The entire endpoint name looks similar to the following example:
x6eps4xrq2xudenlfv6naeo3i4-l27nd6wdk4oephe4gz4j7mdzka.datawarehouse.pbidedicated.windows.net
Workaround: Split dataflow in a separate ingest and load dataflow
If you're unable to update the firewall rules, you can split the dataflow into two separate dataflows. The first dataflow is responsible for ingesting the data into the staging lakehouse. The second dataflow is responsible for loading the data from the staging lakehouse into the data destination. This workaround isn't ideal, as it requires the use of two separate dataflows, but it can be used as a temporary solution until the firewall rules can be updated.
To implement this workaround, follow these steps:
Remove the data destination from your current dataflow that ingests data via your gateway.

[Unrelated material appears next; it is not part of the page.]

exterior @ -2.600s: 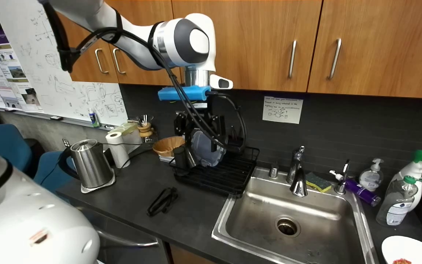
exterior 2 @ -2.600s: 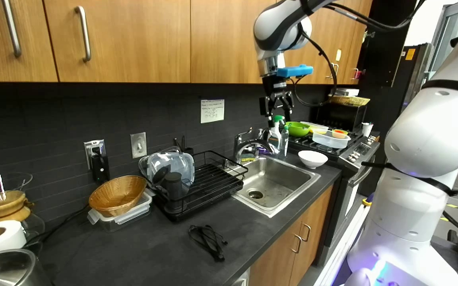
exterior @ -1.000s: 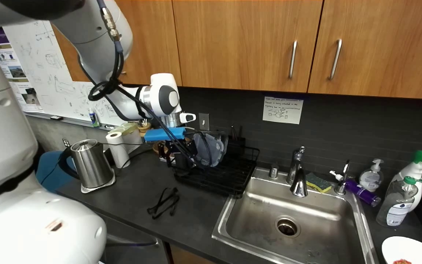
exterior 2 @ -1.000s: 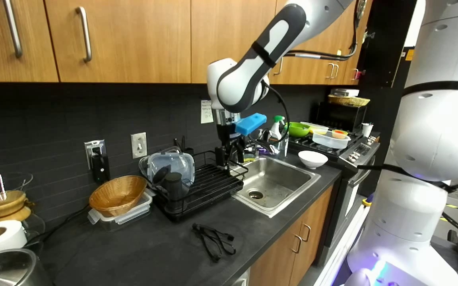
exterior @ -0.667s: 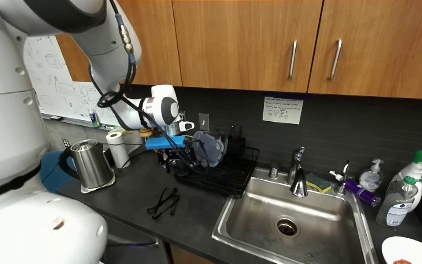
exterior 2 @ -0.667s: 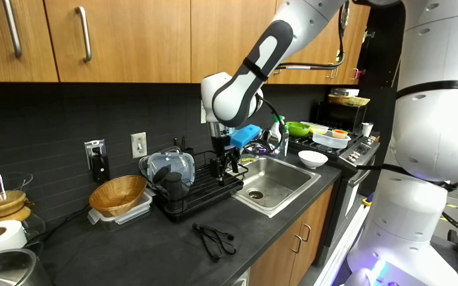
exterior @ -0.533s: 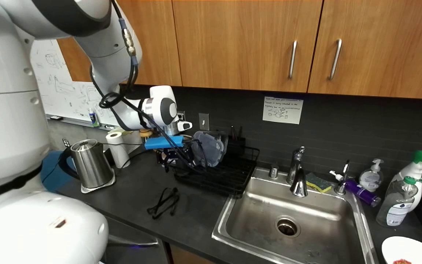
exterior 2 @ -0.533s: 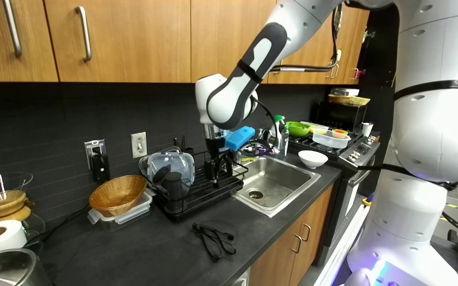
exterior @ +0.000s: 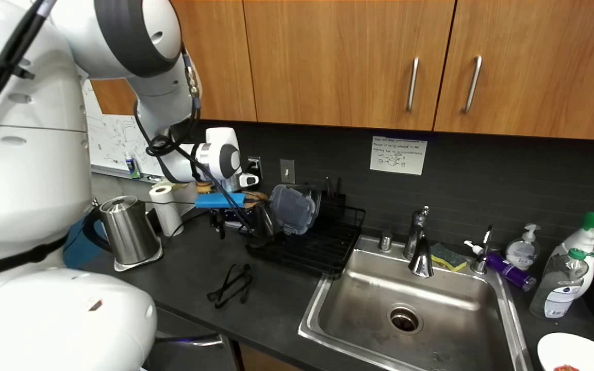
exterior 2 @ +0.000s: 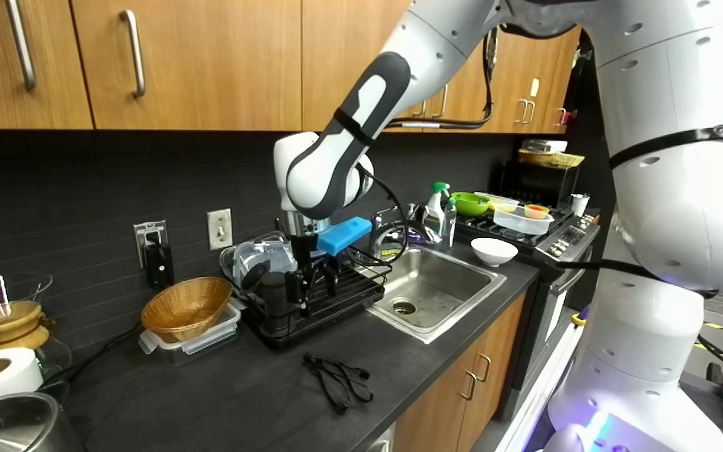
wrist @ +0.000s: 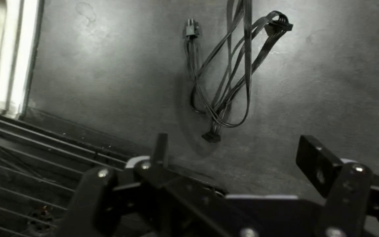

Create a new dataflow that uses the dataflow connector to connect to the ingest dataflow. This dataflow is responsible for ingesting the data from staging into the data destination.
Set the data destination to be the data destination of your choice for this new dataflow.
Optionally, you can disable staging for this new dataflow. This change prevents the data from being copied to the staging lakehouse again and instead copies the data directly from the ingest dataflow to the data destination.